Two over-annotation mechanisms made explicit at the keyword level

  1. Enzyme-class keyword → bare process term. Methyltransferase (a molecular-function
    keyword) maps to the generic process methylation (GO:0032259) — uninformative, and
    sometimes wrong about the substrate (protein vs DNA vs small-molecule methyltransferases
    all collapse to one term). The same shape produced cell division from Cell division.

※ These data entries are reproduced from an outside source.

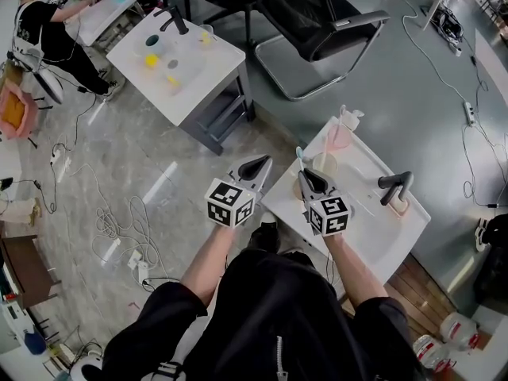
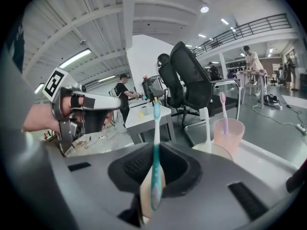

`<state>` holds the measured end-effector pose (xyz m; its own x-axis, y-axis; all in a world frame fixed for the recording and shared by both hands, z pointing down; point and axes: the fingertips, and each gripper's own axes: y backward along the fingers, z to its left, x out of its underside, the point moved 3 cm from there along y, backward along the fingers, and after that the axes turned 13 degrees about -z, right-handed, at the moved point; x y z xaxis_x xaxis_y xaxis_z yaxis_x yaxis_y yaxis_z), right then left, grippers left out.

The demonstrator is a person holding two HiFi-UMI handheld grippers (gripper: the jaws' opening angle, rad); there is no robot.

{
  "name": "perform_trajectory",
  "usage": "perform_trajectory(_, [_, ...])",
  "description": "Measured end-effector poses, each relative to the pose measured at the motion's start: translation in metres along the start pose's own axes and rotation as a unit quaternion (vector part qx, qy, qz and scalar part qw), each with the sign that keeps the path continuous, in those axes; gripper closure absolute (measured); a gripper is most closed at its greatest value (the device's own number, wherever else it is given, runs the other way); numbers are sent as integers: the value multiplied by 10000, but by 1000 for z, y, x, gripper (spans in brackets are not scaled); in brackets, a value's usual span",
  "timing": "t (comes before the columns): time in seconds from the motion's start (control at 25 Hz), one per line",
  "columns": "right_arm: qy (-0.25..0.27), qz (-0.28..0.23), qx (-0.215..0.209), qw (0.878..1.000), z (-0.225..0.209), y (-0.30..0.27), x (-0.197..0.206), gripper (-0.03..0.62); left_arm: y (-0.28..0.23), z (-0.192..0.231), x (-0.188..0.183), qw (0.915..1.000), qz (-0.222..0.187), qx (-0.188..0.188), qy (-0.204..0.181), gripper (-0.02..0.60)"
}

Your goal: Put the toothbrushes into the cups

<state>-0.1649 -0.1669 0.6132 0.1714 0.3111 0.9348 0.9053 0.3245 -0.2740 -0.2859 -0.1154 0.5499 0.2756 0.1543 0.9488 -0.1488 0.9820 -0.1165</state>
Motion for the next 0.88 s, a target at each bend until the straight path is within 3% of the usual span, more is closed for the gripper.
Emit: perform_trajectory(0.88, [212,685,163,9973,-5,11,28,551,-3,-2,1,10000,-22,90,14,580])
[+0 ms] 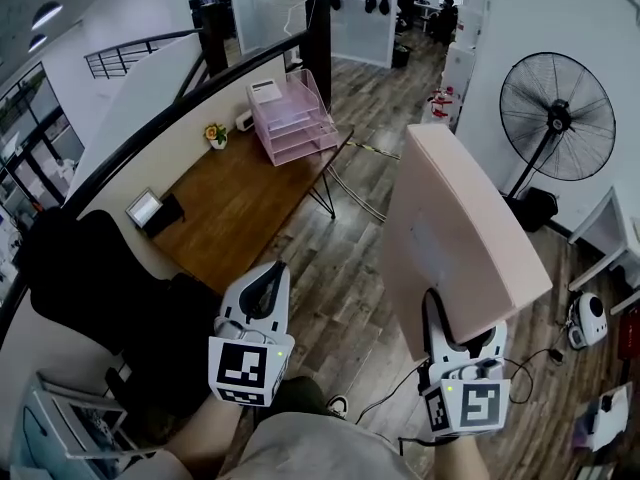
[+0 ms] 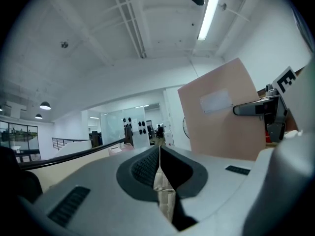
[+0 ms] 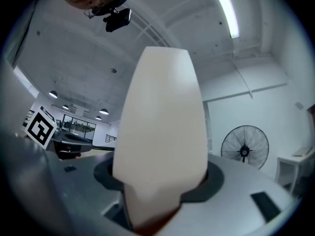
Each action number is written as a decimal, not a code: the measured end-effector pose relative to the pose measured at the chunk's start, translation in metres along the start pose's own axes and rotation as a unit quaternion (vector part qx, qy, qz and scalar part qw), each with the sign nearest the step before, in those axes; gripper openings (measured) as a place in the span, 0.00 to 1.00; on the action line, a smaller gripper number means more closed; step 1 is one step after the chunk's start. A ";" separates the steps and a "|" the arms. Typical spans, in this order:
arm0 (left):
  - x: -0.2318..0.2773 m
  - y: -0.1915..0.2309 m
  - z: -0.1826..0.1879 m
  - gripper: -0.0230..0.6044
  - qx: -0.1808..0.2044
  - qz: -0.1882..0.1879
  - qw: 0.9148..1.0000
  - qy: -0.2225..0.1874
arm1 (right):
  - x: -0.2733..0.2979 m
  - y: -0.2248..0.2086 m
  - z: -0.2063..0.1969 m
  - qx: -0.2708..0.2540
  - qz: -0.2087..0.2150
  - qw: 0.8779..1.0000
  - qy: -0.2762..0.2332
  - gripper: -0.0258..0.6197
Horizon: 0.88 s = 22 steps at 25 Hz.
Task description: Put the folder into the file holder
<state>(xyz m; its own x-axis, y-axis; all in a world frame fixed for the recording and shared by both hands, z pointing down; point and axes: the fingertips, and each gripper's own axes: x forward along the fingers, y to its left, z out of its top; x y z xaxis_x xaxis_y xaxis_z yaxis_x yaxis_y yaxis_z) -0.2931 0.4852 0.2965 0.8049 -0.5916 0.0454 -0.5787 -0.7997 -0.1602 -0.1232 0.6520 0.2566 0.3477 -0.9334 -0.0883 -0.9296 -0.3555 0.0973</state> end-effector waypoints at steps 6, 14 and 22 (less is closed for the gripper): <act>0.014 0.004 -0.001 0.05 -0.005 0.004 1.000 -0.002 | 0.017 -0.012 0.002 0.004 -0.004 1.000 -0.009 0.48; 0.055 0.026 -0.006 0.05 -0.008 0.010 1.000 0.001 | 0.063 -0.024 -0.003 0.008 -0.009 1.000 -0.013 0.49; 0.132 0.057 -0.013 0.05 -0.013 0.015 1.000 0.008 | 0.146 -0.038 -0.022 0.013 -0.001 1.000 0.004 0.49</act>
<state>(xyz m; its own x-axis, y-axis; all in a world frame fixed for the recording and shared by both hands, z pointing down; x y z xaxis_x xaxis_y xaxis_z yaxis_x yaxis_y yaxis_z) -0.2211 0.3601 0.3067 0.7856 -0.6161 0.0573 -0.6053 -0.7844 -0.1355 -0.0338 0.5279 0.2622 0.3501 -0.9333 -0.0806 -0.9318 -0.3557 0.0719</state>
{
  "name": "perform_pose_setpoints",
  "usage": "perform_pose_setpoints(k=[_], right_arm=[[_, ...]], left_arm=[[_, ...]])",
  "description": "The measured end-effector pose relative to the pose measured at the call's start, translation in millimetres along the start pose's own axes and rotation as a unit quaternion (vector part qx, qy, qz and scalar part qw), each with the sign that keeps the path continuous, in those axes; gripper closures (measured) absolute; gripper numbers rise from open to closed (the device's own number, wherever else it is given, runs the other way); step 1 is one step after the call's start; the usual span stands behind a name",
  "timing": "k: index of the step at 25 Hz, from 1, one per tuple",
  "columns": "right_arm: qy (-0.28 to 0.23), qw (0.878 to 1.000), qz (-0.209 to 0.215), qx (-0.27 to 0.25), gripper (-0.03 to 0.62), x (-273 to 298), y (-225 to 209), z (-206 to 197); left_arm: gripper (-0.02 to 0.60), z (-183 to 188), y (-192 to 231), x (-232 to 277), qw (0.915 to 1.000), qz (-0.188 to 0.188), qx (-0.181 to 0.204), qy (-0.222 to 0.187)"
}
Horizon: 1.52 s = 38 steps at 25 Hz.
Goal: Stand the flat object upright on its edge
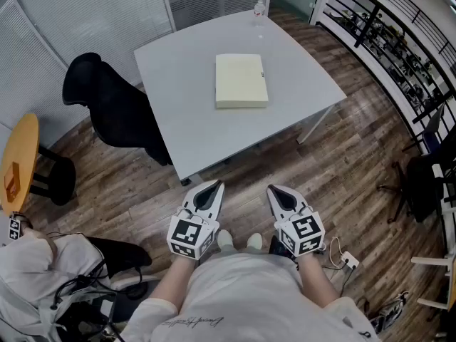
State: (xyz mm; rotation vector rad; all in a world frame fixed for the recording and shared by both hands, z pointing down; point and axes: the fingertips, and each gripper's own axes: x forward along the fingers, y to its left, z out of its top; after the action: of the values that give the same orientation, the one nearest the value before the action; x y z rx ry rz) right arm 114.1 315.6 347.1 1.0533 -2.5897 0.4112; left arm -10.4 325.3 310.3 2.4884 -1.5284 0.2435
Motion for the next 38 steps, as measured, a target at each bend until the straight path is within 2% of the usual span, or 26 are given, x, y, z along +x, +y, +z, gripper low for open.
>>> perform_pose_setpoints(k=[17, 22, 28, 38], right_arm=[[-0.022, 1.000, 0.019, 0.003, 0.569, 1, -40, 20], [-0.022, 0.999, 0.027, -0.004, 0.569, -4, -59, 22], [-0.020, 0.999, 0.040, -0.004, 0.569, -13, -72, 17], [-0.012, 0.999, 0.044, 0.005, 0.569, -10, -85, 7]], left_arm=[[0.568, 19, -10, 35, 0.9998, 0.020, 0.007, -0.005], [0.568, 19, -19, 48, 0.9994, 0.028, 0.019, 0.008], [0.569, 19, -34, 52, 0.9993, 0.036, -0.012, 0.001], [0.569, 17, -30, 57, 0.9984, 0.055, -0.009, -0.006]])
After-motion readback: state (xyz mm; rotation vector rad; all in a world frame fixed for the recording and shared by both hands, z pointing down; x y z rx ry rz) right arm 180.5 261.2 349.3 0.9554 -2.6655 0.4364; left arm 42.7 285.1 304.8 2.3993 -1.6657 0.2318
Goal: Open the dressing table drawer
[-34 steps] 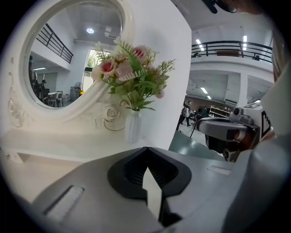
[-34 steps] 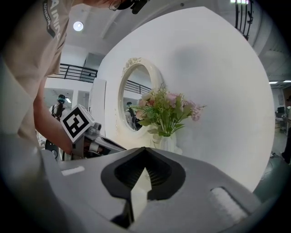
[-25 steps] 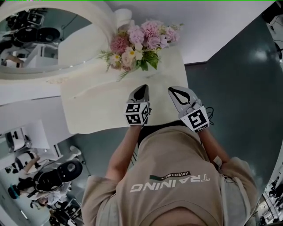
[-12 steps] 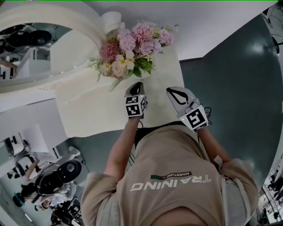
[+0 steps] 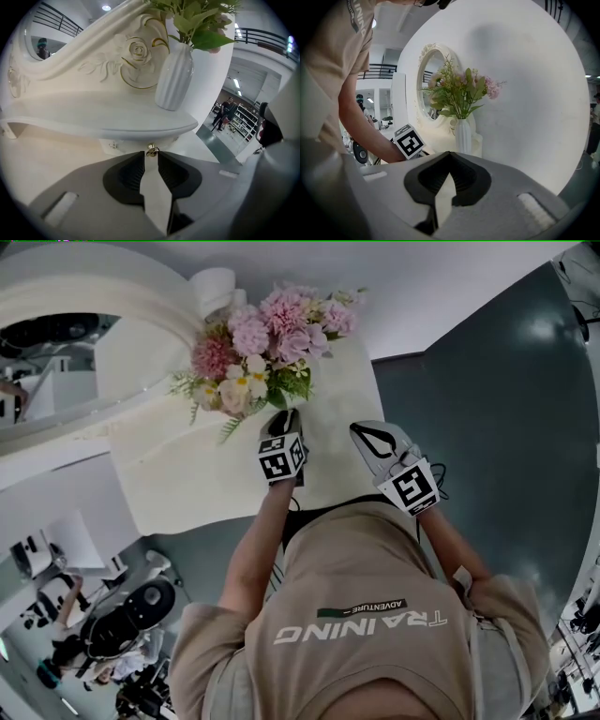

  2. Pathway/role keyword → developmental or defense process. Differentiation,
    Flowering, Nodulation, Plant defense attach broad process terms to genes that merely
    act during (or are induced by) the process — the recurring "expression ≠ function" and
    "responsive ≠ component" patterns.

Cross-organism reuse. Because keyword2go is organism-independent, this watch-list of ~30
process/role keywords is the same lever in any taxon — the keywords flagged here (defense,
hormone signaling, differentiation, methylation, cell division/meiosis, killing) are exactly
those that drove over-annotation in the human, S. pombe, and Arabidopsis subprojects.